[EXERCISE GOAL]
With images removed, return the whole listing exactly as written.

======== THE DATA

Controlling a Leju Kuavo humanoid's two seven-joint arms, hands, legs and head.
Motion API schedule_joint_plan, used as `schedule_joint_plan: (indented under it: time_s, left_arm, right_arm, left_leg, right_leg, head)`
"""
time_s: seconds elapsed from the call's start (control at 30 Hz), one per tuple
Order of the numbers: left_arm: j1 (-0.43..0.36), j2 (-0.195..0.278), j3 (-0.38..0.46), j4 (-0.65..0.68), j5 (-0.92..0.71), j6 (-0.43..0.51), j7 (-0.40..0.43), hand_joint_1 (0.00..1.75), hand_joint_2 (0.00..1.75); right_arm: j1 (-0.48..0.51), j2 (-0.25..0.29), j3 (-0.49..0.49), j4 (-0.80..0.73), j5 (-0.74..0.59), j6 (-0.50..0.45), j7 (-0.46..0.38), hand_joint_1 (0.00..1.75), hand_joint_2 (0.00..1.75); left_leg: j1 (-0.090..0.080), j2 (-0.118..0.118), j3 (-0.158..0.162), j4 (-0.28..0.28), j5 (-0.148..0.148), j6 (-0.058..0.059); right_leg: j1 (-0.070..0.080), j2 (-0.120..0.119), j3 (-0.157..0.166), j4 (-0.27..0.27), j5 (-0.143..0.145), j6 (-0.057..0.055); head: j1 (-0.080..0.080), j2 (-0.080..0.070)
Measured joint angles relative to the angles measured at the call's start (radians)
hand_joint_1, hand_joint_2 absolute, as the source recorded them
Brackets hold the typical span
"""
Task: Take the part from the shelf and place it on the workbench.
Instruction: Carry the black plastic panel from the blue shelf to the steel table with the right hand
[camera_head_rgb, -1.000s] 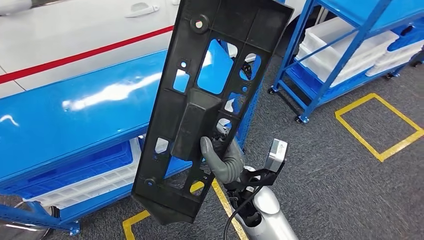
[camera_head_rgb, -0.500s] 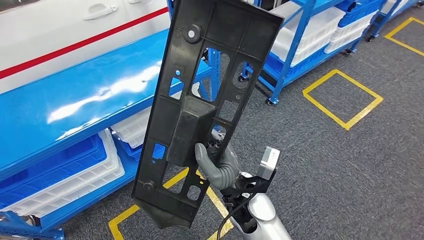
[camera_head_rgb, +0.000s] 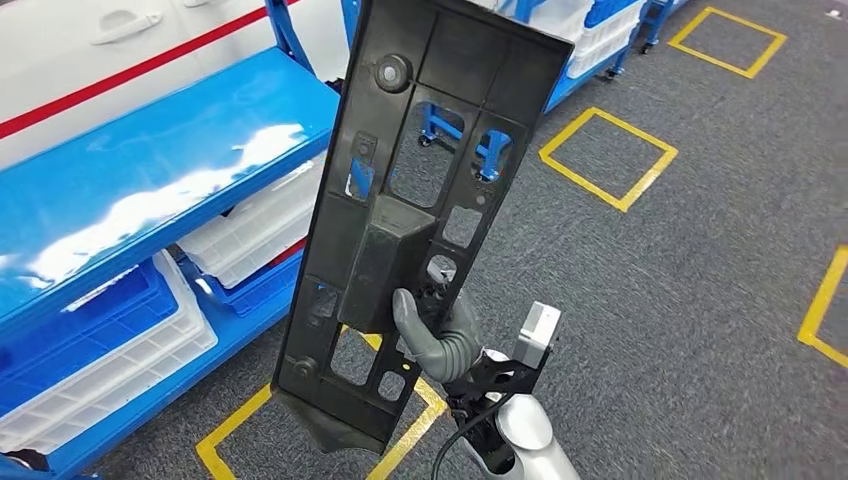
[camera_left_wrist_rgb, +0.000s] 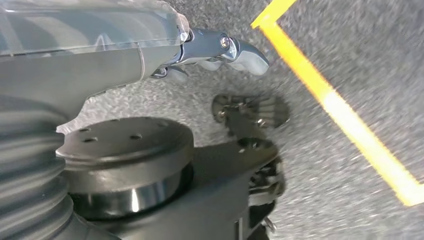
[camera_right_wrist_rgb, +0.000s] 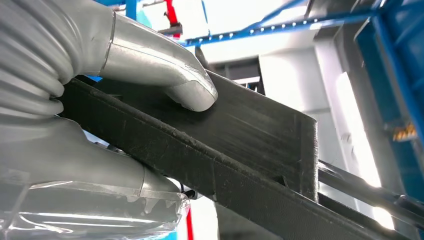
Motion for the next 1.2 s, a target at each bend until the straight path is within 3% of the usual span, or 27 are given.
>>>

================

[EXPECTED ANSWER]
Controlling a Leju Kuavo humanoid's two seven-joint arms, hands, legs and head.
Motion API schedule_joint_plan, used as `schedule_joint_plan: (indented under it: time_s, left_arm, right_arm, left_leg, right_leg, head)`
"""
time_s: seconds elapsed from the call's start (control at 30 Hz), one per tuple
Order of the numbers: left_arm: j1 (-0.43..0.36), j2 (-0.195..0.278), j3 (-0.38..0.46), j4 (-0.65..0.68), j5 (-0.92..0.71), j6 (-0.43..0.51), j7 (-0.40..0.43), hand_joint_1 (0.00..1.75), hand_joint_2 (0.00..1.75); right_arm: j1 (-0.48..0.51), j2 (-0.25..0.29), j3 (-0.49..0.49), j4 (-0.80..0.73), j5 (-0.74..0.59), j6 (-0.50..0.45), j7 (-0.46..0.38), hand_joint_1 (0.00..1.75), hand_joint_2 (0.00..1.75); left_leg: j1 (-0.090..0.080), j2 (-0.118..0.118), j3 (-0.158..0.162), j4 (-0.28..0.28), j5 (-0.148..0.148), j6 (-0.058..0.059); right_leg: j1 (-0.070..0.080), j2 (-0.120..0.119), j3 (-0.157..0.166), j4 (-0.27..0.27), j5 (-0.143..0.145), j6 (-0.057..0.055); head: j1 (-0.080..0.080), j2 (-0.080..0.070)
Measured joint angles relative to the angles measured at the call's start (radians)
hand_joint_1, hand_joint_2 absolute, as the source recorded them
Brackets hold the typical span
"""
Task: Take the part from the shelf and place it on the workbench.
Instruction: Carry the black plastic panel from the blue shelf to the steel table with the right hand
[camera_head_rgb, -1.000s] 
[camera_head_rgb, -0.500s] 
[camera_head_rgb, +0.000s] 
[camera_left_wrist_rgb, +0.000s] 
[camera_right_wrist_rgb, +0.000s] 
Motion for the next 1.2 s, a target at each bend until the straight path is within 3% of the usual span, or 27 are given.
>>>

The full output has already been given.